**Aim of the exercise:** Take each line of the records below that contains the string "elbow" and copy it.

::: Input material :::

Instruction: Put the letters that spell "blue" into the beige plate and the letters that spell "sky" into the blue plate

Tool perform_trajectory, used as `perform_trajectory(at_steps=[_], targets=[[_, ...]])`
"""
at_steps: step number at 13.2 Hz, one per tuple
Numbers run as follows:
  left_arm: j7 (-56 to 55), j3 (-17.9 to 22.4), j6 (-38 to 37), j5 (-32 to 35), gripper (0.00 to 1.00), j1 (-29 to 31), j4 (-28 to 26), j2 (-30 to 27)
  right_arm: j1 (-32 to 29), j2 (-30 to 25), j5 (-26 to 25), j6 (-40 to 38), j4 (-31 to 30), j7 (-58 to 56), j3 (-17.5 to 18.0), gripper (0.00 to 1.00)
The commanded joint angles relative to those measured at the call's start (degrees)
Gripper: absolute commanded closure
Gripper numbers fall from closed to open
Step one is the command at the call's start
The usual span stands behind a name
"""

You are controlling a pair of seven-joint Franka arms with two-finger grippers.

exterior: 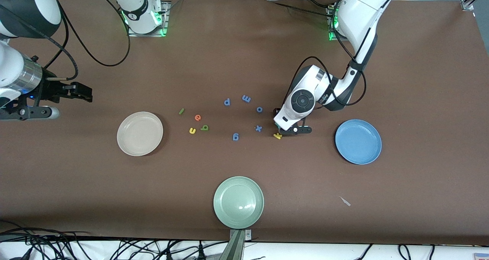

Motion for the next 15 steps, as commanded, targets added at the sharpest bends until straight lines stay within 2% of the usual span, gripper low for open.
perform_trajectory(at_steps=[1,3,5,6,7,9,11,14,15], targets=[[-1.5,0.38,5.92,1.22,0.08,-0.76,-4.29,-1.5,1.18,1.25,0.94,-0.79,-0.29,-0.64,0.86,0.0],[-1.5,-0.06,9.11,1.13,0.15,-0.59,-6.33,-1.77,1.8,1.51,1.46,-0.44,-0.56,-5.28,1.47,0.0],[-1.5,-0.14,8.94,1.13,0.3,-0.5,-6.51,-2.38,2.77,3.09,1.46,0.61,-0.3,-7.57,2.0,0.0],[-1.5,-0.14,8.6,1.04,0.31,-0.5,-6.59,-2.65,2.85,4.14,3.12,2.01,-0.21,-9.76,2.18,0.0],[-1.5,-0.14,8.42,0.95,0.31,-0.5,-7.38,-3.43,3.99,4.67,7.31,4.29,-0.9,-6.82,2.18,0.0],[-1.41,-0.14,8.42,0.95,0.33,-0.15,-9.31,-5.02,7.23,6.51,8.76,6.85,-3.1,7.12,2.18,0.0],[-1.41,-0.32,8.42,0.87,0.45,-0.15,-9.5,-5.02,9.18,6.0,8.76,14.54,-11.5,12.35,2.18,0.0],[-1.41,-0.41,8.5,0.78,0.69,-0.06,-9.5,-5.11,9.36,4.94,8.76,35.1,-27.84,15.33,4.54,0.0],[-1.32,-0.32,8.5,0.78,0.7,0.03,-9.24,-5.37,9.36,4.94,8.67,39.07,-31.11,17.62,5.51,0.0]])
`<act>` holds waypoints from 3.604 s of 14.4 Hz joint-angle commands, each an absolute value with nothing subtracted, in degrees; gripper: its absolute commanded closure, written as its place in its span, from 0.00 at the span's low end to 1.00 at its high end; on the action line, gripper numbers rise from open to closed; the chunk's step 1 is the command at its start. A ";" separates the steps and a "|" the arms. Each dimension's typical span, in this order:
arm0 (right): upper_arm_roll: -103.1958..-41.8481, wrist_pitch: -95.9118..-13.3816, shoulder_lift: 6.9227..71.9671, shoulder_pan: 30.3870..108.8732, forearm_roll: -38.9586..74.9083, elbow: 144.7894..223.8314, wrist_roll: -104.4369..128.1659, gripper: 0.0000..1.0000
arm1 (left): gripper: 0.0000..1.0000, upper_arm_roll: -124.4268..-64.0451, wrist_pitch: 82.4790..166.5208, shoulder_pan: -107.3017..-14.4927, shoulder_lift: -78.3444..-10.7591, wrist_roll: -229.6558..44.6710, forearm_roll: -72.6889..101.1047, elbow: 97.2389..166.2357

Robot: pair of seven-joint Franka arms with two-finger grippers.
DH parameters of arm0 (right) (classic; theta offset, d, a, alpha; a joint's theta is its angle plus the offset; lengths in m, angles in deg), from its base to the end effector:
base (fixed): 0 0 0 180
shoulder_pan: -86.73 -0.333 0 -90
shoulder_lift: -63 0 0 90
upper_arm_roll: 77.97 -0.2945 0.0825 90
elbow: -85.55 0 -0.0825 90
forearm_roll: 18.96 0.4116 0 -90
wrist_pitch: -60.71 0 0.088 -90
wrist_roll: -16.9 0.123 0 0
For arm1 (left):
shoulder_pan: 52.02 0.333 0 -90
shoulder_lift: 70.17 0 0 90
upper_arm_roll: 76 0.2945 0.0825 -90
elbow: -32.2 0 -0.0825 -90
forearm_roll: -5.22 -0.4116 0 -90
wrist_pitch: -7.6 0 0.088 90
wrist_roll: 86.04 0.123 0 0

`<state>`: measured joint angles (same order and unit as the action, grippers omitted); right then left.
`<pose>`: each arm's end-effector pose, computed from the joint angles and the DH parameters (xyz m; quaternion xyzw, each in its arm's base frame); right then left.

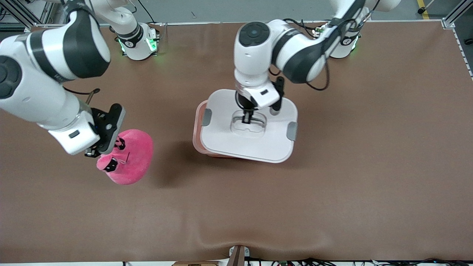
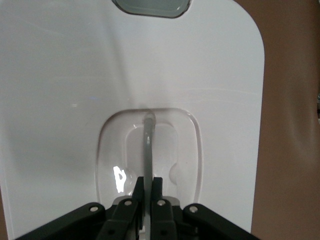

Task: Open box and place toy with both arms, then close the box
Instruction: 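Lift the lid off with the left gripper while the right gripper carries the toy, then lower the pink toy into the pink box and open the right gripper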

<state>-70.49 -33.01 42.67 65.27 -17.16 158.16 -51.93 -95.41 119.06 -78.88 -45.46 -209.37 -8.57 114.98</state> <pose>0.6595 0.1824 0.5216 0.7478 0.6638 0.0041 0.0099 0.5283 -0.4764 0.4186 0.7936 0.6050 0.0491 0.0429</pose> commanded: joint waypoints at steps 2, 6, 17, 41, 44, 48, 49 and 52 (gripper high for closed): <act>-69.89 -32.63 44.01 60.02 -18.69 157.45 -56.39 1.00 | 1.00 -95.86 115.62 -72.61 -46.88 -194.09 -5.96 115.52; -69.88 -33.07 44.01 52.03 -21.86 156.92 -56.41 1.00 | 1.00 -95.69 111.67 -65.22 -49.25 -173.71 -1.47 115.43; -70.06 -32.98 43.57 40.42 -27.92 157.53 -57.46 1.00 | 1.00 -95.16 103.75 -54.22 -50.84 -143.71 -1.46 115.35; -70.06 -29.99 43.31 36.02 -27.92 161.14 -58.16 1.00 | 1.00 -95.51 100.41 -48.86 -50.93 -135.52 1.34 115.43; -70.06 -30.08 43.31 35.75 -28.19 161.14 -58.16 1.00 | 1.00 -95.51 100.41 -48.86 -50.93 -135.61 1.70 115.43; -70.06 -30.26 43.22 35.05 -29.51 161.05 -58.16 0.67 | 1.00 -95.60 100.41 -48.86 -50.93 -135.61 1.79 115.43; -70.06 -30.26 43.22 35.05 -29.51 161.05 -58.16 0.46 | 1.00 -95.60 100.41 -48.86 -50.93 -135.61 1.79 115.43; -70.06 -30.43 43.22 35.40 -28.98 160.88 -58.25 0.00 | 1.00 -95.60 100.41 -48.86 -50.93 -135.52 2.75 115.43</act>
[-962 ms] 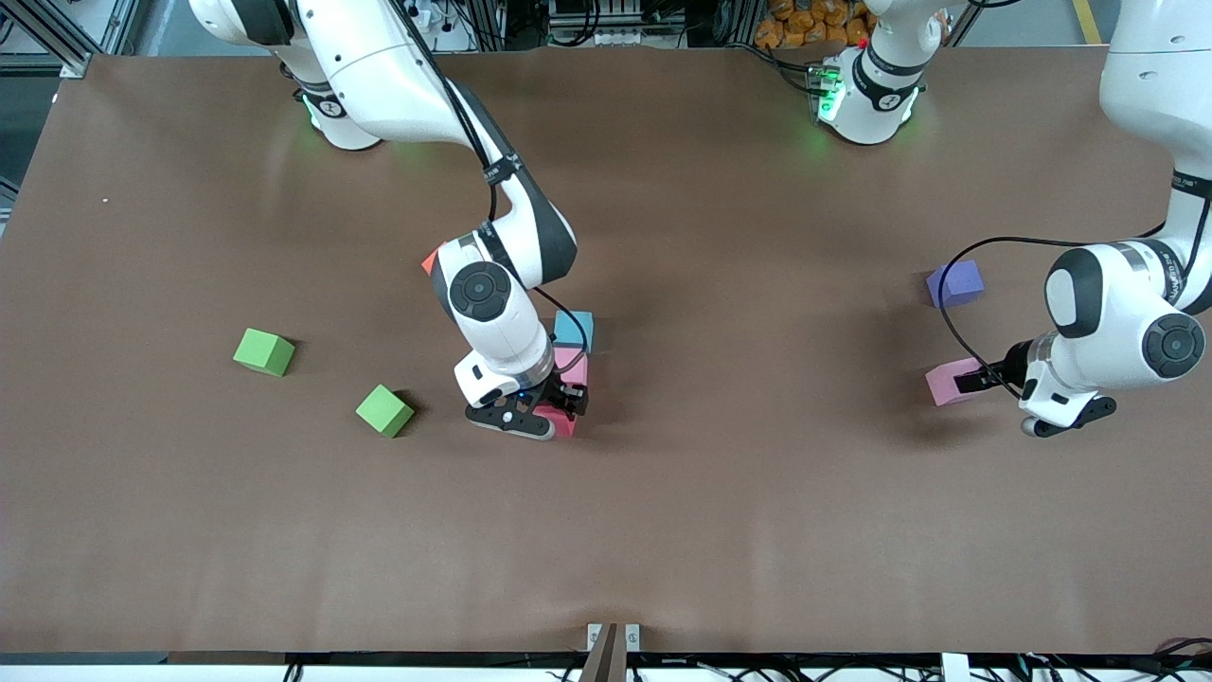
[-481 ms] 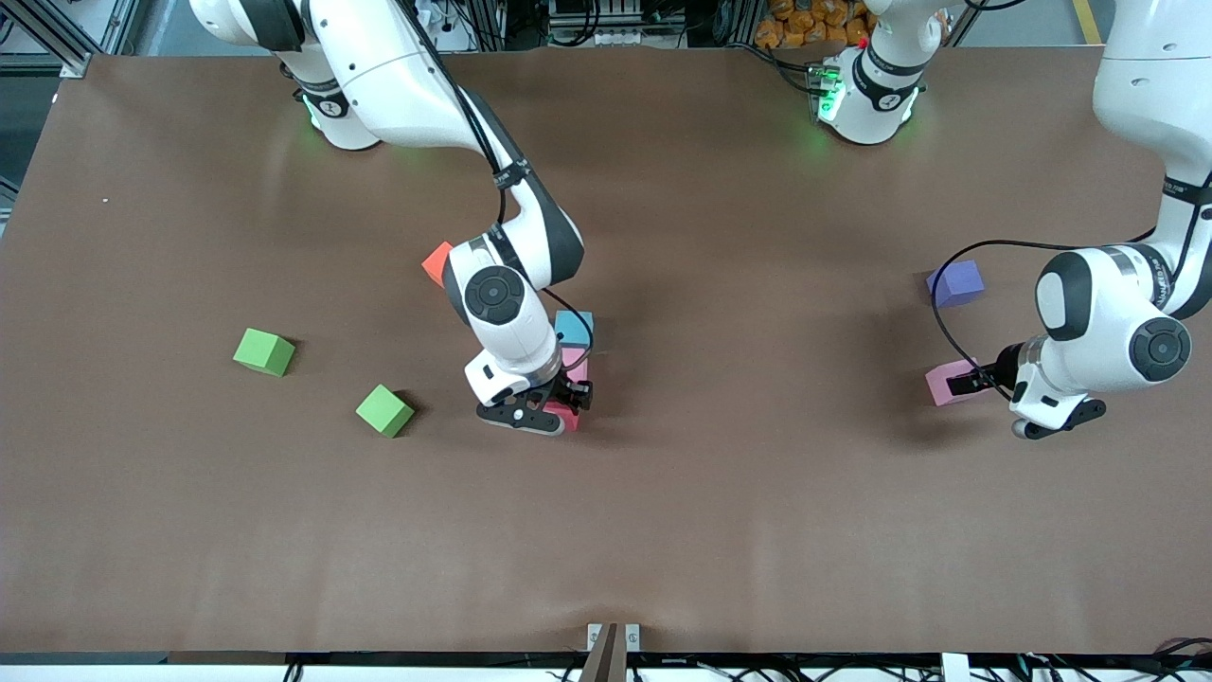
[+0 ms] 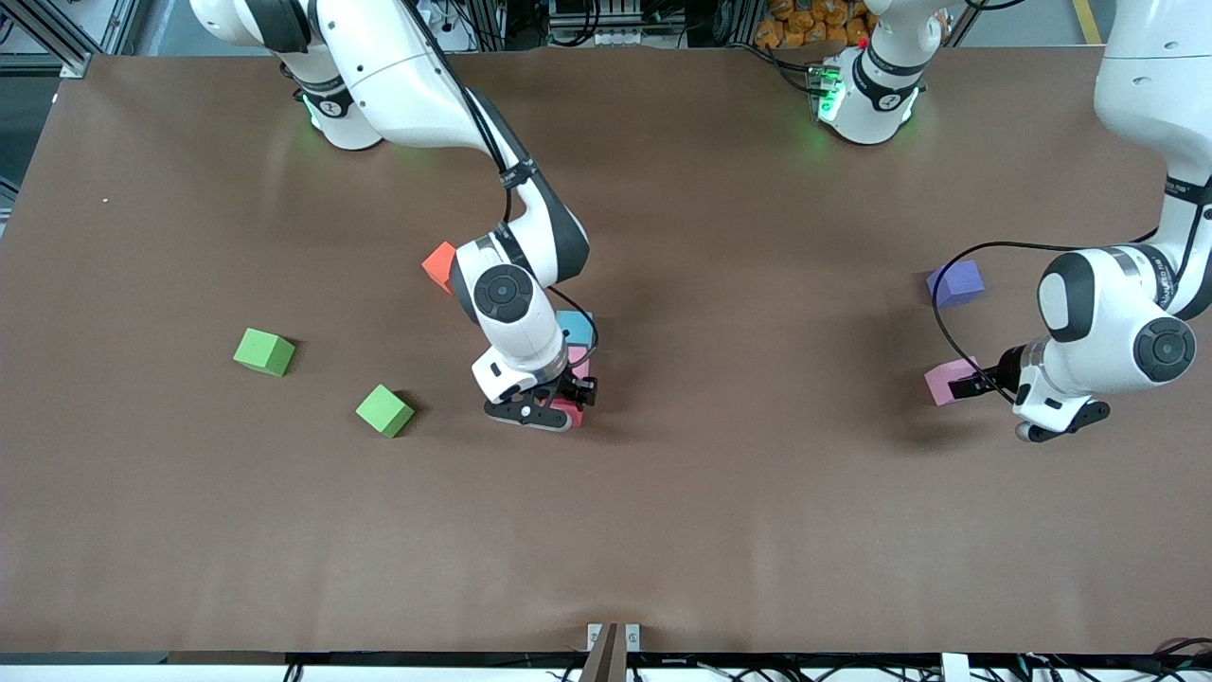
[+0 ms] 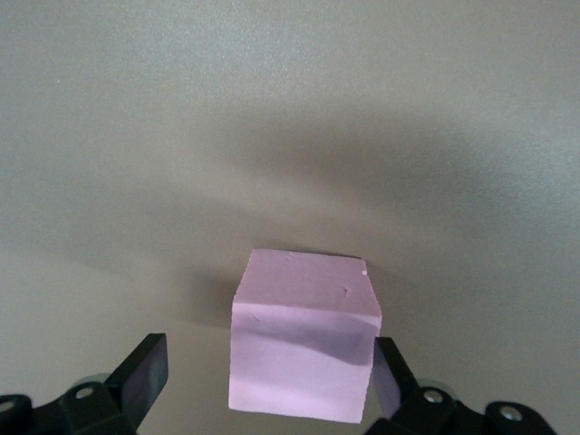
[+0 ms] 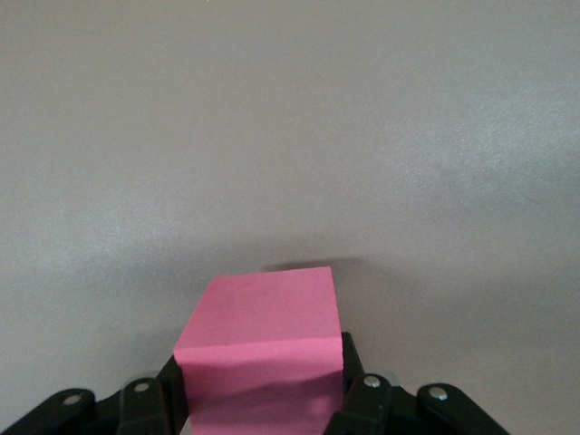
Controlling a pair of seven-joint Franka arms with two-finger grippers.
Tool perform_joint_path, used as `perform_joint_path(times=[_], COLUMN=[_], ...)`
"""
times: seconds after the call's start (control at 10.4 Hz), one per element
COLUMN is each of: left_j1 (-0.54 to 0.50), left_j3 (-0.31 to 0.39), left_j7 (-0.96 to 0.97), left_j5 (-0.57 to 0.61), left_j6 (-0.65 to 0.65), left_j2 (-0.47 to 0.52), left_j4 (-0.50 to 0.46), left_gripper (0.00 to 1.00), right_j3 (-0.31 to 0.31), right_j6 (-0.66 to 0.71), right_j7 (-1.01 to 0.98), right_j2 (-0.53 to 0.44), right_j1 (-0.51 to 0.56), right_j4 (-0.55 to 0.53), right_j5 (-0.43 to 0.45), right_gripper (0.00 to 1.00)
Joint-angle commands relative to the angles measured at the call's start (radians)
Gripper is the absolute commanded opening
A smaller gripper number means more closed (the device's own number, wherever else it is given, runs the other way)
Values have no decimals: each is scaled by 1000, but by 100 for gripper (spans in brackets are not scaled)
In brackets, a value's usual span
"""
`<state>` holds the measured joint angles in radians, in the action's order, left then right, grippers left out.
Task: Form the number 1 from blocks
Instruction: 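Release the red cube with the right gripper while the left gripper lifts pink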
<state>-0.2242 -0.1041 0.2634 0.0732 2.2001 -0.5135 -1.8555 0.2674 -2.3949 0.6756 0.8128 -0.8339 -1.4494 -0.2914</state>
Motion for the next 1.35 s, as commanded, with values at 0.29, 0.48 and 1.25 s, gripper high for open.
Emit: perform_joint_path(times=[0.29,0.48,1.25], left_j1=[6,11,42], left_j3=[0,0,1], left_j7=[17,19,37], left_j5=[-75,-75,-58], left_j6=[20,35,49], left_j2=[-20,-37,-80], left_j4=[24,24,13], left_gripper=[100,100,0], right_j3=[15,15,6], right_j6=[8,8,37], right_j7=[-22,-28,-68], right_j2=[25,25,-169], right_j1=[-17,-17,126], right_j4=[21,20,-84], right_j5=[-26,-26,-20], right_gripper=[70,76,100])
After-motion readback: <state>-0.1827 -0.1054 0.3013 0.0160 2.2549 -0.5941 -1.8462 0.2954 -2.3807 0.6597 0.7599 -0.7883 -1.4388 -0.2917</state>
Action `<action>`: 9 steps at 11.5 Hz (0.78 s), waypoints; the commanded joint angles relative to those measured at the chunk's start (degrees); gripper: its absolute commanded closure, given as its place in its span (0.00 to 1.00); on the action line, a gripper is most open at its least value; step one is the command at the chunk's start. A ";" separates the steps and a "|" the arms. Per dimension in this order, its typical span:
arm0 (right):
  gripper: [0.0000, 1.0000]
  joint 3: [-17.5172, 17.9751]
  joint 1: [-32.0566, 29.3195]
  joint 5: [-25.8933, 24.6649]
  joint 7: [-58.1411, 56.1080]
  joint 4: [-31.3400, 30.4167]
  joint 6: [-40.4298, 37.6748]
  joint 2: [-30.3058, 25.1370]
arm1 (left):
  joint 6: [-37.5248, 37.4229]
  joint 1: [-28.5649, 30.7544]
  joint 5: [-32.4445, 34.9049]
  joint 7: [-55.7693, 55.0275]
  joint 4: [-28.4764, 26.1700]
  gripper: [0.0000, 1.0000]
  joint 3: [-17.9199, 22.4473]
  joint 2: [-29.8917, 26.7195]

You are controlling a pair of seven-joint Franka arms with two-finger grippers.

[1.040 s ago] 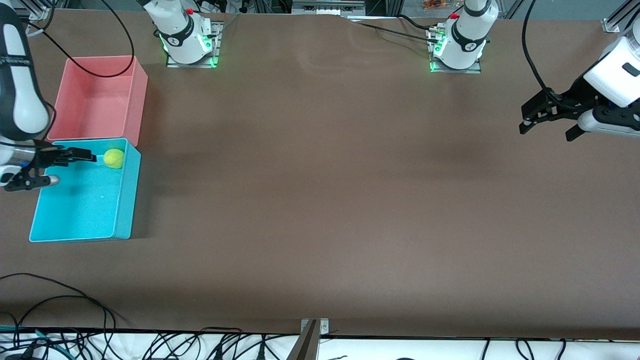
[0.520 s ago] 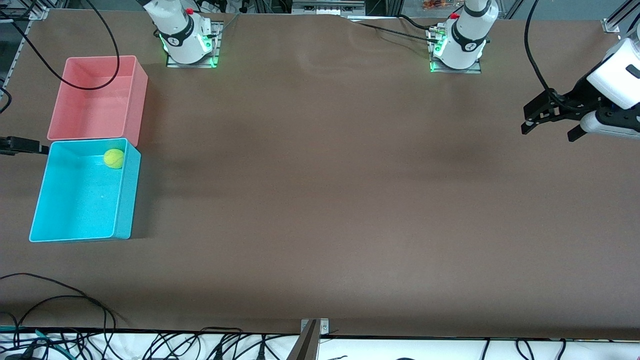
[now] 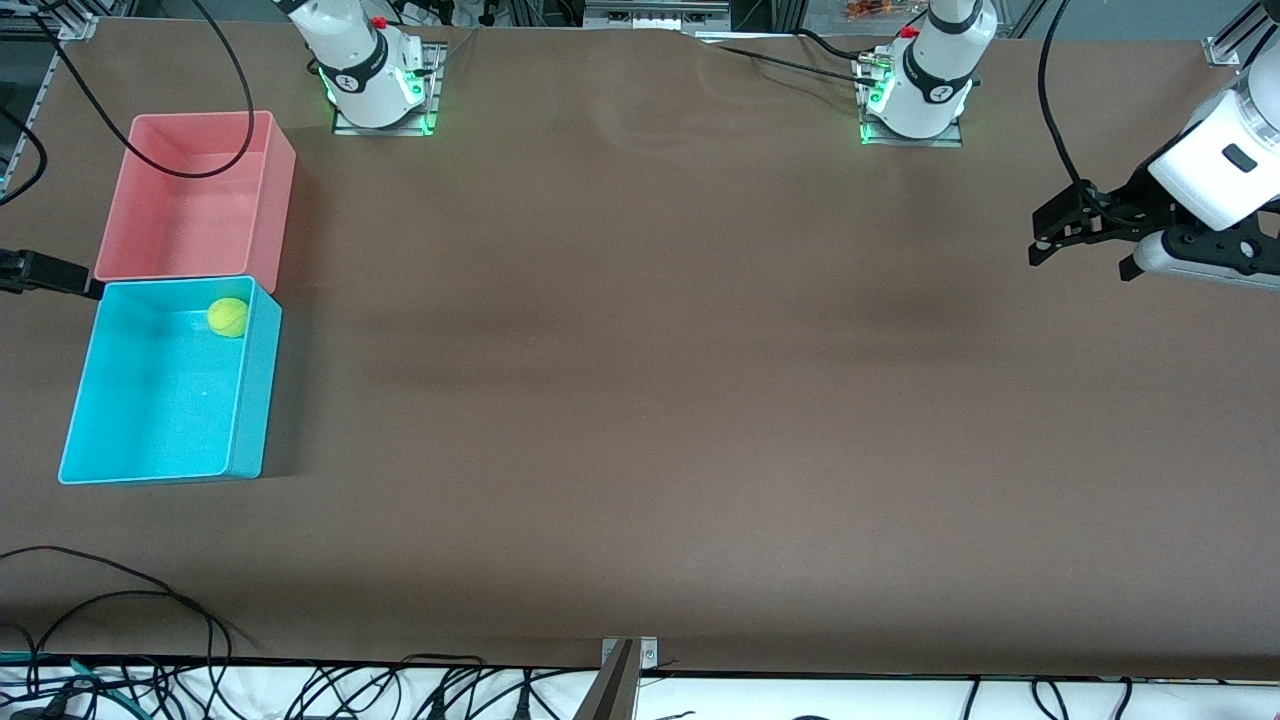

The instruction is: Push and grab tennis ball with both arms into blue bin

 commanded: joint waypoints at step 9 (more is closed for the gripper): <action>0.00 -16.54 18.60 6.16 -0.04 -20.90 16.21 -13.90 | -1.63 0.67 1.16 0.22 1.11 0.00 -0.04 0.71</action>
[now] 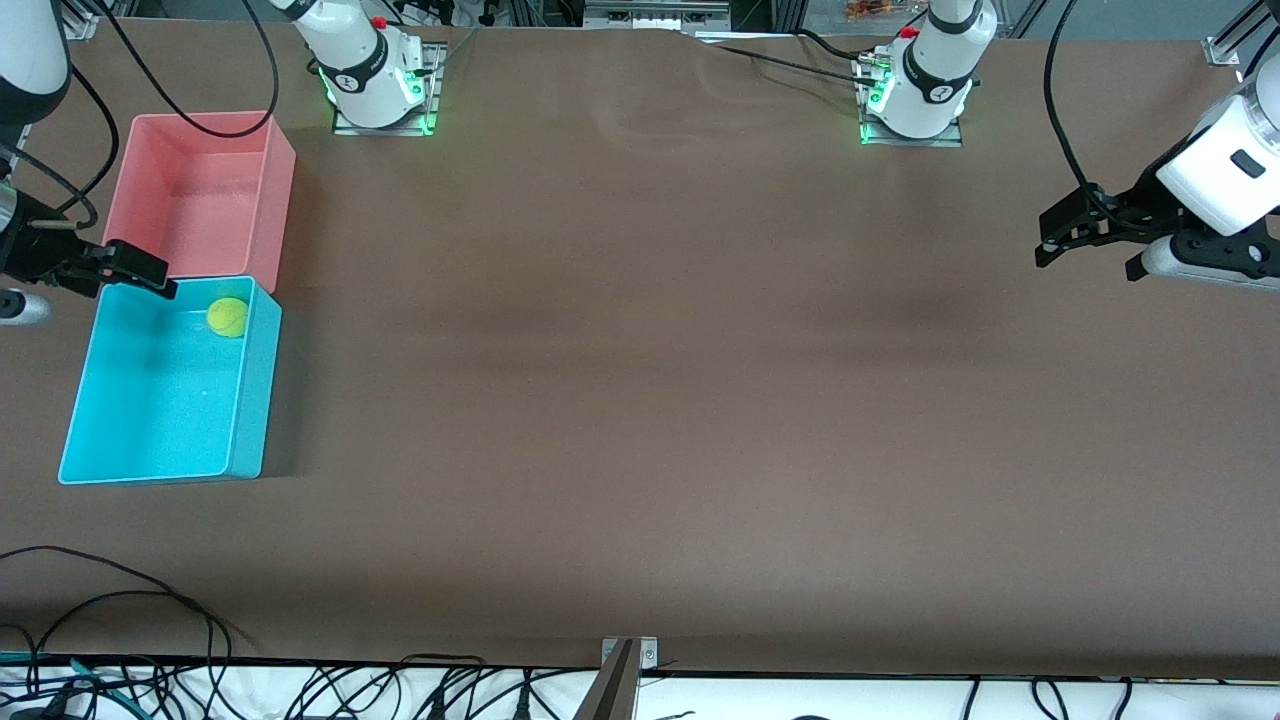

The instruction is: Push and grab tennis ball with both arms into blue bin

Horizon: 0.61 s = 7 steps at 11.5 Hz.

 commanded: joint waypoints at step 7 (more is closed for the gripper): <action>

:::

**Answer space:**
arm0 (right): upper_arm_roll: -103.1958..-41.8481, wrist_pitch: -95.9118..-13.3816, shoulder_lift: 6.9227..71.9671, shoulder_pan: 30.3870..108.8732, forearm_roll: -38.9586..74.9083, elbow: 144.7894..223.8314, wrist_roll: -104.4369..128.1659, gripper: 0.0000..1.0000
arm1 (left): gripper: 0.0000..1.0000, upper_arm_roll: -124.4268..-64.0451, wrist_pitch: 82.4790..166.5208, shoulder_pan: -107.3017..-14.4927, shoulder_lift: -78.3444..-10.7591, wrist_roll: -229.6558..44.6710, forearm_roll: -72.6889..101.1047, elbow: 97.2389..166.2357
elbow: -85.55 0 -0.0825 90
elbow: -32.2 0 -0.0825 -90

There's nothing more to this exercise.